Work instructions ->
Retype the listing that follows, word for word.

Raw data ->
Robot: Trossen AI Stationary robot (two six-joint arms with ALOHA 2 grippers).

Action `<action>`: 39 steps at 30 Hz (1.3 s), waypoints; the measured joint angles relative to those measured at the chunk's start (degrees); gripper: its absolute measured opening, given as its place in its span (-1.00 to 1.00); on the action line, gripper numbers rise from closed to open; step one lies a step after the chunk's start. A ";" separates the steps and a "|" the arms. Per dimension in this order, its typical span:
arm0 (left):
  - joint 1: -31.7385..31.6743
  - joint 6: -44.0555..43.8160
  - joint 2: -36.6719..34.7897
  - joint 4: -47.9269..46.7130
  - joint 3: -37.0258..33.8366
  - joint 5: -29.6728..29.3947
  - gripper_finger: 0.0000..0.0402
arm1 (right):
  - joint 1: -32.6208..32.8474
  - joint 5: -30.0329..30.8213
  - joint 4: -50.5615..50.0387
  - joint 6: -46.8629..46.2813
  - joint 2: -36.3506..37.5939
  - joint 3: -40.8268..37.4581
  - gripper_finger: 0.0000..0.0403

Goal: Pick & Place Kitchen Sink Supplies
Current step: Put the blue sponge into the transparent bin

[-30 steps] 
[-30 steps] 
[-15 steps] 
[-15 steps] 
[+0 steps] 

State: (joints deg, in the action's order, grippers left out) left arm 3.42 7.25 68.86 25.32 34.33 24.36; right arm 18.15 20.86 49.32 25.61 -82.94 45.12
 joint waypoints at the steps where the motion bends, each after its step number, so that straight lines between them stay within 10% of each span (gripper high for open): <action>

Final answer ->
Robot: Trossen AI Stationary robot (two six-joint arms with ALOHA 2 grippers).

Action `<action>`: 39 steps at 30 Hz (1.3 s), waypoints; the measured joint angles relative to those measured at the chunk's start (degrees); gripper: its absolute measured opening, given as its place in its span (-1.00 to 1.00); on the action line, gripper numbers rise from closed to open; step one lies a step after the chunk's start. A ";" separates the steps and a "|" the arms. Per dimension in this order, its typical span:
arm0 (left):
  - joint 1: -31.7385..31.6743
  - joint 6: -44.0555..43.8160
  - joint 2: -36.6719..34.7897
  - joint 4: -47.9269..46.7130
  - joint 3: -37.0258..33.8366
  - joint 5: -29.6728..29.3947
  - gripper_finger: 0.0000..0.0402
arm1 (right):
  - joint 1: -32.6208..32.8474
  - joint 5: -30.0329..30.8213
  - joint 4: -50.5615..50.0387
  - joint 6: -46.8629..46.2813
  - joint 2: -36.3506..37.5939
  - joint 3: -40.8268..37.4581
  - gripper_finger: 0.0000..0.0403

Goal: Pick & Place Kitchen Sink Supplies
Current step: Put the blue sponge into the transparent bin

[-30 steps] 
[-30 steps] 
[-15 steps] 
[-15 steps] 
[+0 steps] 

State: (joints deg, in the action's order, grippers left out) left arm 3.42 7.25 68.86 25.32 34.33 24.36; right arm 18.15 20.86 49.32 25.61 -82.94 45.12
 joint waypoints at the steps where the motion bends, each after its step number, so that straight lines between them stay within 10% of each span (gripper high for open): <action>

This answer is complete as written.